- Data extract -
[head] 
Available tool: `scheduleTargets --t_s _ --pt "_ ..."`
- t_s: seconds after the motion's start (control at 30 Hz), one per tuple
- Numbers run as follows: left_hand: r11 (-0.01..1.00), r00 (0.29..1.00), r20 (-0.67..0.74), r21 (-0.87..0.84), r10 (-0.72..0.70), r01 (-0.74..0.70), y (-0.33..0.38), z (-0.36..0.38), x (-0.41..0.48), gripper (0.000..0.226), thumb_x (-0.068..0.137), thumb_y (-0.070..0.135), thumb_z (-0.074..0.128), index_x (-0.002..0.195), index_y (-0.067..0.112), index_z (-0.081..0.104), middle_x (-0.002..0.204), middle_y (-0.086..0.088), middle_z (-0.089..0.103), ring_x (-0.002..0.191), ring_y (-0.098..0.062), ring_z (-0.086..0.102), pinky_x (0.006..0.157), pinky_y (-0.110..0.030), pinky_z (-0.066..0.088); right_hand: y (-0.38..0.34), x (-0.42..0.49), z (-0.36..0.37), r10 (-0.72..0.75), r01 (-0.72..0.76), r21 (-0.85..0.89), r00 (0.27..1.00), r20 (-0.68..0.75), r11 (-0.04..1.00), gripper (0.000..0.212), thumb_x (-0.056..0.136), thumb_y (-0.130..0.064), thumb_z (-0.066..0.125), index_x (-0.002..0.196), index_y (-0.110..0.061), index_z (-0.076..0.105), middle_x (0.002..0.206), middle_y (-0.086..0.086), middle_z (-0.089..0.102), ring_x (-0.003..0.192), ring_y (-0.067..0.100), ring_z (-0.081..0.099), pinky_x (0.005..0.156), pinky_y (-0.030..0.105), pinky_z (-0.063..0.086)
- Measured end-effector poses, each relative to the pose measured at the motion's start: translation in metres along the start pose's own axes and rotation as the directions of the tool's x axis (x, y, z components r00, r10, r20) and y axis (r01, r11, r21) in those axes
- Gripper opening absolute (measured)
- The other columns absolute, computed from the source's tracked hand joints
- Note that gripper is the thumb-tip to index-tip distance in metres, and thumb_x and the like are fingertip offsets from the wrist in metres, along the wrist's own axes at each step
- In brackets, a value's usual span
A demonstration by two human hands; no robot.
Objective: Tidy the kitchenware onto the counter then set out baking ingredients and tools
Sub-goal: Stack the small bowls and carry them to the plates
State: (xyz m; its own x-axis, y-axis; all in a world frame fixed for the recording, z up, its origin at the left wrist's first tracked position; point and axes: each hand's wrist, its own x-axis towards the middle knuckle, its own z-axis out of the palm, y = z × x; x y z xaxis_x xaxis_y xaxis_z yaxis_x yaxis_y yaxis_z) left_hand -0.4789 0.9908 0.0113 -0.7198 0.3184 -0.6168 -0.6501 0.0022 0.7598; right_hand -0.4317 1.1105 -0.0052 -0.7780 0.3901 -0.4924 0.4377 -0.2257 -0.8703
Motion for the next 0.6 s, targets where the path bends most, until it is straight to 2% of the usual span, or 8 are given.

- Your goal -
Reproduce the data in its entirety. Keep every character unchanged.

- Answer space -
[head] 
Available tool: `scheduleTargets --t_s _ --pt "_ ..."`
- t_s: seconds after the motion's start (control at 30 Hz), one per tuple
- Numbers run as follows: left_hand: r11 (-0.01..1.00), r00 (0.29..1.00), r20 (-0.67..0.74), r21 (-0.87..0.84), r10 (-0.72..0.70), r01 (-0.74..0.70), y (-0.33..0.38), z (-0.36..0.38), x (-0.41..0.48), gripper (0.000..0.226), thumb_x (-0.068..0.137), thumb_y (-0.070..0.135), thumb_z (-0.074..0.128), index_x (-0.002..0.195), index_y (-0.067..0.112), index_z (-0.081..0.104), middle_x (-0.002..0.204), middle_y (-0.086..0.088), middle_z (-0.089..0.103), ring_x (-0.002..0.191), ring_y (-0.098..0.062), ring_z (-0.086..0.102), pinky_x (0.006..0.157), pinky_y (-0.110..0.030), pinky_z (-0.066..0.088); right_hand: y (-0.38..0.34), x (-0.42..0.49), z (-0.36..0.37), r10 (-0.72..0.75), r01 (-0.72..0.76), r21 (-0.85..0.89), r00 (0.27..1.00), r20 (-0.68..0.75), r11 (-0.04..1.00), gripper (0.000..0.212), thumb_x (-0.056..0.136), thumb_y (-0.130..0.064), thumb_z (-0.066..0.125), index_x (-0.002..0.196), index_y (-0.110..0.061), index_z (-0.076..0.105), middle_x (0.002..0.206), middle_y (-0.086..0.086), middle_z (-0.089..0.102), ring_x (-0.003..0.192), ring_y (-0.067..0.100), ring_z (-0.081..0.099), pinky_x (0.005..0.156), pinky_y (-0.030..0.105), pinky_z (-0.063..0.086)
- Measured end-effector poses, each relative to the pose measured at the motion's start: translation in metres along the start pose's own axes and rotation as the directions of the tool's x axis (x, y, z components r00, r10, r20) and y axis (r01, r11, r21) in those axes
- Gripper opening absolute (measured)
- The other columns absolute, computed from the source's tracked hand joints
- Note that gripper is the thumb-tip to index-tip distance in metres, and thumb_x and the like are fingertip offsets from the wrist in metres, along the wrist's own axes at each step
- In brackets, a value's usual span
A demonstration by two human hands; no robot.
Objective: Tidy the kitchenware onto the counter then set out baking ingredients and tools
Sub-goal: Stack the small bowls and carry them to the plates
State: (xyz m; its own x-axis, y-axis; all in a world frame fixed for the recording, z up, its origin at the left wrist's first tracked position; point and axes: each hand's wrist, its own x-axis towards the middle knuckle, its own z-axis out of the palm, y = z × x; x y z xaxis_x xaxis_y xaxis_z yaxis_x yaxis_y yaxis_z) left_hand -0.4789 0.9908 0.0113 -0.7198 0.3184 -0.6168 -0.6501 0.0022 0.7598; right_hand -0.4317 1.1105 -0.0052 -0.7780 0.3901 -0.4924 0.4377 -0.2257 -0.8703
Motion for the next 0.6 s, targets where the path bends most, until it is straight to 2% of the usual span, or 8 are given.

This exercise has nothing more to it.